Viernes, 16 de enero de 2009 | Hoy
CINE › PELIGRO EN LA INTIMIDAD, DIRIGIDA POR WILLIAM FRIEDKIN
El veterano director de Contacto en Francia y El exorcista regresó al ruedo con un film inquietante y claustrofóbico, utilizando un tono cercano al psicodrama. Aunque fallido, tiene el mérito de haber asumido riesgos, incluso respecto de la propia obra de Friedkin.
Por Diego Brodersen
PELIGRO EN LA INTIMIDAD
(Bug, Estados Unidos, 2006)
Dirección: William Friedkin.
Guión: Tracy Letts, basado en su propia obra.
Dejando de lado el título local, que parece acercar las cosas mentirosamente al terreno del thriller erótico, el último film del septuagenario William Friedkin –los memoriosos lo recordarán como el director de dos de los mejores ejemplos del cine norteamericano de los años ’70: Contacto en Francia y El exorcista– es un ejercicio narrativo necesariamente claustrofóbico, una pieza de cámara de climas progresivamente enrarecidos. Como relato que amaga con acercarse a los procesos del cine de género, fundamentalmente el suspenso y el terror, para esquivarlos a conciencia, la película se transforma en un interesante caso de discusión para cinéfilos concienzudos; como investigación sobre la evolución paranoica de los personajes –y, por extensión, de toda una sociedad–, el film muestra finalmente la hilacha de su origen teatral, perdiendo fuerza a medida que las metáforas se tornan más y más explícitas. Antes de continuar, vale la pena preguntarse qué hubiera hecho un realizador como David Cronenberg con este mismo guión, que por momentos parece escrito por un seguidor de su obra.
Friedkin, por cierto, no es Cronenberg. Pero el veterano de varias guerras es dueño todavía de cierto pulso a la hora de plasmar cinematográficamente sus intenciones dramáticas. Peligro en la intimidad parte de un personaje que Ashley Judd hace suyo, apoyada por una falta de maquillaje y un vestuario alejados del tradicional “look glamoroso en las peores de las circunstancias” del cine de Hollywood.
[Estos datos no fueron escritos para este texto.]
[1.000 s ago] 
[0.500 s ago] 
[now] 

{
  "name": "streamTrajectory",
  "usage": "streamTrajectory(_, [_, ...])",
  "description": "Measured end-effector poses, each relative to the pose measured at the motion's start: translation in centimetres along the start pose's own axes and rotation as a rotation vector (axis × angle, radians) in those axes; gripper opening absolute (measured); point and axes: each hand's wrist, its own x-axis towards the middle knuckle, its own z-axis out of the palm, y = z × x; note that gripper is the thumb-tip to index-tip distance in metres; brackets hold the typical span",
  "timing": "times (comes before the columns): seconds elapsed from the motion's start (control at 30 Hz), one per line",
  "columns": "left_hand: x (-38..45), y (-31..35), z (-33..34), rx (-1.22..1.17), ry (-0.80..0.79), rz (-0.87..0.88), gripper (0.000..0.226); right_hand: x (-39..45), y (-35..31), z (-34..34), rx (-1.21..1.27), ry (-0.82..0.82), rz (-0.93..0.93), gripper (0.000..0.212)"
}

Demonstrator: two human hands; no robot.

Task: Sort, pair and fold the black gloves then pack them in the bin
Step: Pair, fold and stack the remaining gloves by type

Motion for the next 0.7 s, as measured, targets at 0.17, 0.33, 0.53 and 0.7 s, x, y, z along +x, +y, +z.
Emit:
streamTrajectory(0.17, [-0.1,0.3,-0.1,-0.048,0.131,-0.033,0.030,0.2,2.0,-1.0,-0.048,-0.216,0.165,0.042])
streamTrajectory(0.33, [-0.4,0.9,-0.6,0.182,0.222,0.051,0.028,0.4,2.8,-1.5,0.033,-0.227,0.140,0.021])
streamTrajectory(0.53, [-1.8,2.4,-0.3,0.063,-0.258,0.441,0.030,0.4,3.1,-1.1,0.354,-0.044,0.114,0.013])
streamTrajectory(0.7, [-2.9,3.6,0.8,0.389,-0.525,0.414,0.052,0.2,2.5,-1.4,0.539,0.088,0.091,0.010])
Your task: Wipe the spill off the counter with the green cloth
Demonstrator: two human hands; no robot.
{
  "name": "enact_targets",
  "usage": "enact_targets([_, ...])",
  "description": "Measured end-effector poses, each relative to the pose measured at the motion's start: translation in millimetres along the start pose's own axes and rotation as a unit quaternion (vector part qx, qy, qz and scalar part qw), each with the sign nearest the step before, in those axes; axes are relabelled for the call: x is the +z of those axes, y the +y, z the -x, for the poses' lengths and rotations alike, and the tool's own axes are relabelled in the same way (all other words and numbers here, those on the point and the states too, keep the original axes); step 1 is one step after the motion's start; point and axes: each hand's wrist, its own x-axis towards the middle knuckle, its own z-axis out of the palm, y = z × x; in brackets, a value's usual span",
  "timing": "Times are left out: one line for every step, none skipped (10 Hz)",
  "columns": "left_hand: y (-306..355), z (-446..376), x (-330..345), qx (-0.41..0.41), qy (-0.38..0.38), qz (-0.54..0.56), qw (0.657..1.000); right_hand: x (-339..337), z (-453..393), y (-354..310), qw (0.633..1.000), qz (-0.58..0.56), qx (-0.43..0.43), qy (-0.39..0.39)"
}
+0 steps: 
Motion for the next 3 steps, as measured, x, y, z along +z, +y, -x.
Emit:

Agnes es una chica que, se nota, ha sufrido lo suyo. La joven pasa sus días en uno de esos moteles de mala muerte a la vera de la ruta, de los cuales uno espera que en cualquier momento haga su aparición un émulo de Norman Bates. Cosa que no ocurre, aunque su ex, un muchacho violento y golpeador al cual Agnes no quiere volver a ver, acaba de salir de la cárcel y tiene todas las intenciones de visitarla. Cuando una amiga camarera le presenta casualmente a Peter (Michael Shannon), un soldado retirado con una particular personalidad –por usar un eufemismo–, comienza a entablarse entre ambos una relación cuyas consecuencias no pueden anticiparse.
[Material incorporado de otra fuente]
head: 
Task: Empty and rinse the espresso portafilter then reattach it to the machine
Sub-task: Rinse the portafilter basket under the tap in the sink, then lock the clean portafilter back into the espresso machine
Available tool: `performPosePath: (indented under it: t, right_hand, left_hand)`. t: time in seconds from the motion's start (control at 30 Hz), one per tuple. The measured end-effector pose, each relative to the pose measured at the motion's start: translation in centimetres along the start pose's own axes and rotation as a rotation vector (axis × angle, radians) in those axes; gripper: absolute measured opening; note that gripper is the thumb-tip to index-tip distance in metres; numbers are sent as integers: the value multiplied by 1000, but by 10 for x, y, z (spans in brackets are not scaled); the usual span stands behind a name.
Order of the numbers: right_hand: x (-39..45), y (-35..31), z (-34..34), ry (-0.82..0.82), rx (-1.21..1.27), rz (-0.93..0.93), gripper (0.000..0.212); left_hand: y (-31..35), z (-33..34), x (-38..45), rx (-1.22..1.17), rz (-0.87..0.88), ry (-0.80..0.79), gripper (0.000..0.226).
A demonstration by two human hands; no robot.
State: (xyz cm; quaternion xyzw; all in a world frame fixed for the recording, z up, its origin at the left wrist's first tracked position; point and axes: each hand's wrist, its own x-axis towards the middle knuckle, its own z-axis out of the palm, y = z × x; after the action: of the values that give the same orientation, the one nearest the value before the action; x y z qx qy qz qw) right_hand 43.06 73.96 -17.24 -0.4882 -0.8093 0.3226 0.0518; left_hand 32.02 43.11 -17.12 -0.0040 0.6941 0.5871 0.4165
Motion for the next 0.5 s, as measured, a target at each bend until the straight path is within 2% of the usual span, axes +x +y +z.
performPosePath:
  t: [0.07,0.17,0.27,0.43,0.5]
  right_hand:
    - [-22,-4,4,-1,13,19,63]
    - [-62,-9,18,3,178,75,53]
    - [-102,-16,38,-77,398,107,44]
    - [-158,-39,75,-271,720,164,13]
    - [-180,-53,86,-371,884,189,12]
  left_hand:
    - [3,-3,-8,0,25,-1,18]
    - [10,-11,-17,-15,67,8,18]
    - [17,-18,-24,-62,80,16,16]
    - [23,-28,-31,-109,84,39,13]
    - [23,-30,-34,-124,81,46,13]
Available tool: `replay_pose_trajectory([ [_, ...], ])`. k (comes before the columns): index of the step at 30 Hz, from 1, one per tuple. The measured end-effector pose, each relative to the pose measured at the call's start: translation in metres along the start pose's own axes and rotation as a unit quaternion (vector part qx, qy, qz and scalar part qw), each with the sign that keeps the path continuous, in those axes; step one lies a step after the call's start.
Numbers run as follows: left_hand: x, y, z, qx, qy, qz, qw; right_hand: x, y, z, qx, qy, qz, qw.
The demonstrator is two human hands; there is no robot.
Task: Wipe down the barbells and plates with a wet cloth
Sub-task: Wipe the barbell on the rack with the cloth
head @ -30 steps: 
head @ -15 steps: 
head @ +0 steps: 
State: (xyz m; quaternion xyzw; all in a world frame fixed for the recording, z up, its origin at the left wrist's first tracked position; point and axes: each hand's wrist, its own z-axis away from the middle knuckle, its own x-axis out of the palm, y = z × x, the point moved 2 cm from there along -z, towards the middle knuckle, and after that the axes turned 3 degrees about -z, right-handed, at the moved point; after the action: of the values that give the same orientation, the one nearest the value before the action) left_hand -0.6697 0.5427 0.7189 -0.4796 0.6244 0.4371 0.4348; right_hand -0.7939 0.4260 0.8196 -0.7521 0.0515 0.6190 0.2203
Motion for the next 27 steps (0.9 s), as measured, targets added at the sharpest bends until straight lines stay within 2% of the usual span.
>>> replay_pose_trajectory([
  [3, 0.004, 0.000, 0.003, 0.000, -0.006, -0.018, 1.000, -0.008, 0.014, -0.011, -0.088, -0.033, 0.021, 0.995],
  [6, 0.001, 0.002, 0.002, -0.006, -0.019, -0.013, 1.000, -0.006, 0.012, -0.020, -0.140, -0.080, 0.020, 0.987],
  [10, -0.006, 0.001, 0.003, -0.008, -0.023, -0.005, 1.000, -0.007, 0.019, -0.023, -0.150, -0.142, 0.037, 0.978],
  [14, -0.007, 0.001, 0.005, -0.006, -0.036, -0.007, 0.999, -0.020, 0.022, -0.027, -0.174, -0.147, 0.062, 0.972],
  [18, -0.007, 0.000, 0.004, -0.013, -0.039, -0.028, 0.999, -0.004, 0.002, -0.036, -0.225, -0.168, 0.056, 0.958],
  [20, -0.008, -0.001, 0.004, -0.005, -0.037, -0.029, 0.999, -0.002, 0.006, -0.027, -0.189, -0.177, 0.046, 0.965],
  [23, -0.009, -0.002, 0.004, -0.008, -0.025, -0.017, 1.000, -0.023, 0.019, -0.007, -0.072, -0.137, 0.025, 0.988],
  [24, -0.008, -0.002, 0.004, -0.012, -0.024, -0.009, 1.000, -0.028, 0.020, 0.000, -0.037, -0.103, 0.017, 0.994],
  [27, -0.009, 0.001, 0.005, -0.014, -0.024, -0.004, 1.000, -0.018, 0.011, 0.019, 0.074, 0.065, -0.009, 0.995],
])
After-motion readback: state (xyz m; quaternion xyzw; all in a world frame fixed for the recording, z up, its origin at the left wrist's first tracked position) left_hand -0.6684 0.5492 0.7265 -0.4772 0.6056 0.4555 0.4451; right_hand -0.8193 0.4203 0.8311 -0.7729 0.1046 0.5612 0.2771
Y es que la película adopta en su primera mitad el tono de un drama psicológico al uso, salpicado con bienvenidos chispazos de humor y cambios de registro que lo tornan algo imprevisible. Pero cuando Peter descubre un pequeñísimo insecto entre las sábanas, Peligro en la intimidad cambia de carriles y se embarca en un progresivo descenso a los infiernos de la paranoia y la psicosis, entre otras patologías. Agnes y Peter son el fuego y el petróleo, o el hambre y las ganas de comer. A partir de allí, y sin que el espectador note en un primer momento los cambios que se están operando por debajo de la superficie, el film también puede ser visto como un capítulo revolucionario, por lo minimalista, de Los expedientes secretos X, con una invasión de bichos (de allí el título original Bug) que puede tener su origen en uno de esos experimentos militares que los fanáticos de las teorías conspirativas desempolvan de tanto en tanto. Pero Friedkin apenas roza las tonalidades del cine fantástico, optando concienzudamente por una mirada casi clínica de la relación cada vez más demencial de la dupla. Si hay alguna infección o enfermedad en curso, parece afirmar la última media hora del film, es el contagio de la locura, del caso personal a la explosión colectiva.
Peligro en la intimidad es más interesante que efectiva, más inquietante que profunda, más osada que inteligente. Y es fallida, sin dudas. Pero es precisamente ese no ocultamiento del origen teatral de la historia (aunque, fiel al clasicismo de Hollywood, nunca se haga del todo evidente el artificio), el jugarse a un tono cercano al psicodrama, con los actores jugando el juego de las explosiones de histrionismo, lo que hace de su último largometraje una saludable aberración no sólo dentro de su obra sino en el cine norteamericano contemporáneo. Quizá no se trate del gran regreso de William Friedkin que muchos quisieron ver, pero al menos mantiene la llama viva.